All those facts were familiar to the Ephesians; they are recorded for us by Strabo, Pliny, and Herodotus, but
Ephesian belief and record are the foundation for the statements of those writers. A threat of removing the
Church from its place would be inevitably understood by the Ephesians as a denunciation of another
change in the site of the city, and must have been so intended by the writer. Ephesus and its Church should
be taken up, and moved away to a new spot, where it might begin afresh on a new career with a better spirit.
But it would be still Ephesus, as it had always hitherto been amid all changes.
Such was the meaning that the Ephesians must have taken from the letter; but no other of the Seven Cities
would have found those words so clear and significant.
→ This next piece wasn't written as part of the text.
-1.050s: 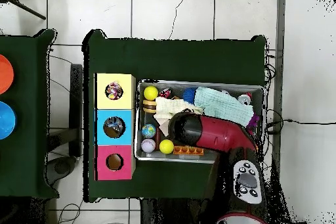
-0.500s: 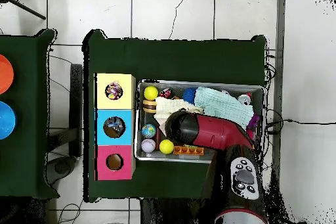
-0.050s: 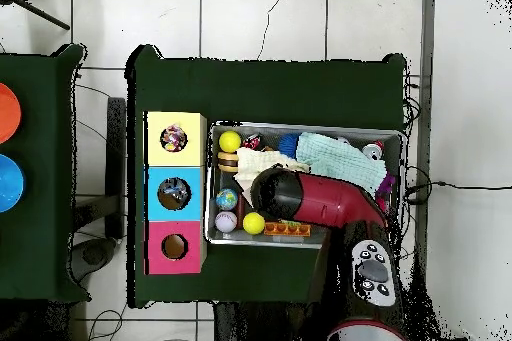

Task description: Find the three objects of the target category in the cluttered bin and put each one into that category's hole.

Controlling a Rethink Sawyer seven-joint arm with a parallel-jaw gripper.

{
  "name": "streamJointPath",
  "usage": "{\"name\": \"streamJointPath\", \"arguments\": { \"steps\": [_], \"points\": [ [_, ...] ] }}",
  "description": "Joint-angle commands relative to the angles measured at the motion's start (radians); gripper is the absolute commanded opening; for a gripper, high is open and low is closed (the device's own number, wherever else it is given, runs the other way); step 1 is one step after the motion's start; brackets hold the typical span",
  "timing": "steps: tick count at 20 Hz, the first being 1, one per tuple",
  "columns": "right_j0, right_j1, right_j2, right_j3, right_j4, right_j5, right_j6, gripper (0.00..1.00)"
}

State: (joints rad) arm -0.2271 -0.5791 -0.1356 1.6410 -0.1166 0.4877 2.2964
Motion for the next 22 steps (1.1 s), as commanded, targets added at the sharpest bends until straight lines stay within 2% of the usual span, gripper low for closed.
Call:
{"name": "streamJointPath", "arguments": {
  "steps": [1, 9, 22],
  "points": [
    [-0.047, -0.034, 0.083, -0.002, -0.034, 0.136, -0.087, 1.00],
    [-0.090, -0.054, 0.099, -0.007, -0.053, 0.150, -0.124, 1.00],
    [-0.138, -0.022, 0.108, -0.019, -0.083, 0.119, -0.134, 1.00]
  ]
}}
Others would have wondered what they might
mean, as the commentators are still wondering and debating. To the Ephesians the words would seem
natural and plain.
But after this threat the letter returns to the dominant note. The Ephesian Church was still, as it had been
from the beginning, guarding the way, testing all new teachers, and rejecting with sure judgment the
unworthy. In the question which beyond all others seemed to the writer the critical problem of the day the
Ephesians agreed with him, and hated the works of the Nicolaitans. In two other letters that party in the
early Church is more fully described. In the Ephesian letter the Nicolaitans are only named.
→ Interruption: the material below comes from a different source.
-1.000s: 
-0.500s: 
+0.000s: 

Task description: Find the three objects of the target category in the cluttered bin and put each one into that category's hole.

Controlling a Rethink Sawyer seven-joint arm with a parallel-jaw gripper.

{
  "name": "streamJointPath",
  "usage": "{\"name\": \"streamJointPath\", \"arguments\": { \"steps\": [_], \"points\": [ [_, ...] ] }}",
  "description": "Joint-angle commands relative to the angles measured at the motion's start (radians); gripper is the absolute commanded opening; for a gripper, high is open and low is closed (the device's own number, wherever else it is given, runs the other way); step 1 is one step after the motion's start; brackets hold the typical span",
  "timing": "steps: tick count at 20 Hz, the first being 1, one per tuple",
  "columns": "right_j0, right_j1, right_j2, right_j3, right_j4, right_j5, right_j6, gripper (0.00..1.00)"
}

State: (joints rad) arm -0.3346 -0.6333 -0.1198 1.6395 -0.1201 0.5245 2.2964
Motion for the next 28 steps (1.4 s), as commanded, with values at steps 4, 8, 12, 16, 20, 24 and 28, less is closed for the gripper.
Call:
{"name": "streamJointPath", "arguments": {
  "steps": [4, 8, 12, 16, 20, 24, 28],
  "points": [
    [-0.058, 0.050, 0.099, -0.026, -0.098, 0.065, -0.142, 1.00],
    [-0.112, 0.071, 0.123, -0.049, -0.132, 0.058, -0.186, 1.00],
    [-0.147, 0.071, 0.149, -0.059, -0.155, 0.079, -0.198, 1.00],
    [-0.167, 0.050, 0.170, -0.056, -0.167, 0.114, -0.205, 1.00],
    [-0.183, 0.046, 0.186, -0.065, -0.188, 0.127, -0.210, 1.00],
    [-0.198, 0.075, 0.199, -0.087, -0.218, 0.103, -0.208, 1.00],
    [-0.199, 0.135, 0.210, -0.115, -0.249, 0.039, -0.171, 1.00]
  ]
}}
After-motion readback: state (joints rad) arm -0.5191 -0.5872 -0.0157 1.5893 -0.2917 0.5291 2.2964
The promise contained in the perorations of the Seven Letters is different in every case, and is evidently
adapted in each instance to suit the general tone of the letter and the character and needs of the city. To the
Ephesian who overcometh, the promise is that he shall eat of the tree of life, which is in the Garden of God.
Life is promised both to Smyrna and to Ephesus; yet how differently is it expressed in the two cases. Smyrna
must suffer, and would be faithful unto death, but it shall not be hurt of the second death. Ephesus had
been falling from its original high level of enthusiasm; it needed to be quickened and reinvigorated, and
none of the promises made to the other Churches would suit its need; but the fruit of the tree of life is the
infallible cure, the tree whose very leaves were for the healing of the nations, the tree in which every true
Christian acquires a right of participation (22:2,14). The expression is, of course, symbolical; and its real
meaning can hardly be specified. It would be vain to ask what St. John had precisely in his mind; but it might
be a more hopeful task to inquire what meaning the Asian readers would take from the phrase. It is a Jewish
expression; but the Asian readers would take it in the way in which many Jewish ideas seem to have become
efficacious in the Province, viz., in a sort of syncretism of Jewish and native Asian thought.